This is an excellent article which describes a simple and generic solution to database auditing. The solution is reduced to the essential minimum and therefore is mathematically elegant.
Coincidently, only 2 months ago I have created a generic auditing solution for one of my clients. The requirements were similar to Leo's with some differences, and my solution was slightly different. I was thinking of writing an article about it, but I was too busy and now after Leo's article it probably does not make much sense. So I decided to add a few comments here describe some highlights of my solution.
My users wanted to have a full flexibility of deciding which tables and which operations are audited. For instance, they might've wanted to audit only insert operations to one table, but any data modifications on another table. Also, they wanted to be able to enable and disable auditing dynamically to bypass auditing for certain bulk operations.
This was catered for by introducing the AuditControl table:
Operation CHAR(1), -- 'I', 'U', or 'D'
Another requirement was to have a single audit table instead of one audit table per audited table.
The next requirement was very important, and is adding some complexity. The customer did not want to loose the audit records when table definition changes. Metadata changes are not something unusual during the software lifecycle, and I'd like my audit solution to sail safely through these changes.
And finally, we designed the database from scratch, and had a luxury of consistent column naming and primary keys on each audited table.
My AuditLog table was designed to be generic as it is used to store changes to an arbitrary table.
The AuditLog table has columns for audited table name, content type ('M' for metadata, 'B' for "before" data image, and 'A' for the "after" image), unique identifier of the event (for instance, a mass update of 100 rows is a single event), and all default-populated current context fields (DateTime, SystemUser, DBUser, Workstation, Application). The actual data is stored in the Content column.

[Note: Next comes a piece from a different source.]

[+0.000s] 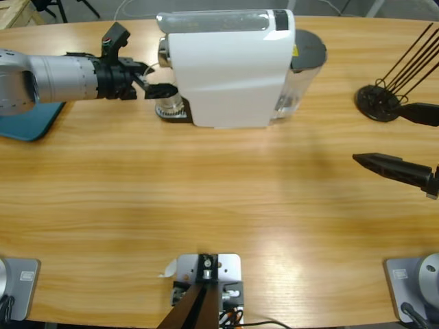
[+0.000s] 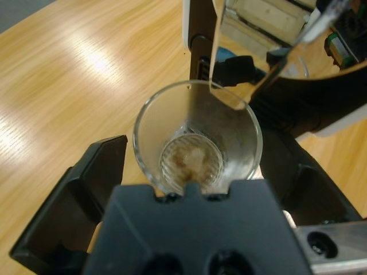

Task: Pour coffee

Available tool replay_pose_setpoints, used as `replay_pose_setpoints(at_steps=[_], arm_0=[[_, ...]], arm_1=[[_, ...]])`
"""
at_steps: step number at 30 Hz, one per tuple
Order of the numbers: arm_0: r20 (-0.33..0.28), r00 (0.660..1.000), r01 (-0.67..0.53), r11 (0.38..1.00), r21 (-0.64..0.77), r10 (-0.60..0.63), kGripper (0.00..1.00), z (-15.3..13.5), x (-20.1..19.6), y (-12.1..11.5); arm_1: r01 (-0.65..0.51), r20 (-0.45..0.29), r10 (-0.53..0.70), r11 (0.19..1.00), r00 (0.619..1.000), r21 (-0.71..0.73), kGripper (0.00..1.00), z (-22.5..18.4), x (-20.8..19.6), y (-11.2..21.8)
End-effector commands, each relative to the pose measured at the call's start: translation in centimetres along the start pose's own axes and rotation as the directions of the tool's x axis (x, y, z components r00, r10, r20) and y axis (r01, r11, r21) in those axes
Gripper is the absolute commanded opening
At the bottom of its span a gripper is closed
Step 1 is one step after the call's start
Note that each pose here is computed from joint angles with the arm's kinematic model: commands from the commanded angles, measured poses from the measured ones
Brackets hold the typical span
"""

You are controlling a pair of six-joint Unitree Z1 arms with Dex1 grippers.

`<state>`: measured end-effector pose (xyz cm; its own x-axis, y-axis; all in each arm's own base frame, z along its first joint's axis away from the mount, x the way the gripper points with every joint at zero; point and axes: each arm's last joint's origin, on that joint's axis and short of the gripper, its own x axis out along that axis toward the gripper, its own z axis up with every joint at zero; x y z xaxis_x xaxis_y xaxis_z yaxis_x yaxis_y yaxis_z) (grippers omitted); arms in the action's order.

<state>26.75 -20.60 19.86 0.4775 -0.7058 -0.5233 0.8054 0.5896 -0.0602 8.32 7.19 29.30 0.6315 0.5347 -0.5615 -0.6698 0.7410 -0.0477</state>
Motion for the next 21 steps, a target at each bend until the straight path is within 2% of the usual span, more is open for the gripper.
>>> replay_pose_setpoints(at_steps=[1,3,6,8,10,11,21], arm_0=[[-0.046,0.999,0.028,0.999,-0.024,-0.029,0.945,-1.12,2.02,0.70],[-0.049,0.998,0.030,0.999,-0.026,-0.031,0.941,-1.23,2.19,0.73],[-0.055,0.998,0.037,0.999,-0.028,-0.038,0.826,-1.40,2.40,0.75],[-0.057,0.997,0.046,0.999,-0.030,-0.048,0.720,-1.48,2.49,0.72],[-0.056,0.997,0.050,0.998,-0.029,-0.052,0.531,-1.47,2.49,0.70],[-0.056,0.997,0.051,0.998,-0.029,-0.052,0.478,-1.49,2.51,0.70],[-0.065,0.997,0.042,0.999,-0.032,-0.044,0.476,-1.87,1.70,0.44]], arm_1=[[-0.008,-0.064,0.007,1.000,0.998,-0.008,1.000,-0.79,1.22,0.17],[-0.006,-0.065,0.006,1.000,0.998,-0.008,1.000,-0.79,1.24,0.16],[-0.006,-0.068,0.006,1.000,0.998,-0.008,1.000,-0.76,1.35,0.16],[-0.006,-0.068,0.006,1.000,0.998,-0.008,1.000,-0.76,1.36,0.16],[-0.006,-0.068,0.006,1.000,0.998,-0.008,1.000,-0.76,1.36,0.16],[-0.006,-0.068,0.006,1.000,0.998,-0.008,1.000,-0.76,1.36,0.16],[-0.006,-0.068,0.006,1.000,0.998,-0.008,1.000,-0.76,1.36,0.16]])
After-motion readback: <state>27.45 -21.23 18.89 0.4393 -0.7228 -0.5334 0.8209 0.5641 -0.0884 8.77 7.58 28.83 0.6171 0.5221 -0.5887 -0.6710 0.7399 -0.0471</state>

For each data modification statement our AuditLog would contain:
1. A row with table's metadata, which list column names and their data types.
2. Pre-modification image of data rows affected by the operation (for updates and deletes).
3. Post-modification image of data rows affected by the operation (for updates and inserts).
'Metadata' content is simply a CREATE TABLE statement. If the user decides to analyse some old values, they can simply use it to create a new table and populated it with data from the after-image rows.
'Before' and 'After' images of data rows are stored in strings with column values concatenated and delimited by a configurable delimiter string.
Setting up auditing on a table
In my implementation setting up an auditing trigger on a database table is a semi-manual operation. I created a Query Analyser template with a single parameter - TableName. To set up auditing on a table I open my template in Query Analyser and use Edit-SubstituteTemplateParameters menu to generate a trigger for a new table. This is not as automated as I'd like it to be, but that's how it is at the moment. Currently I have audit triggers set up on all tables, but only some of the operations are configured as auditable (this is done through the AuditControl table described earlier.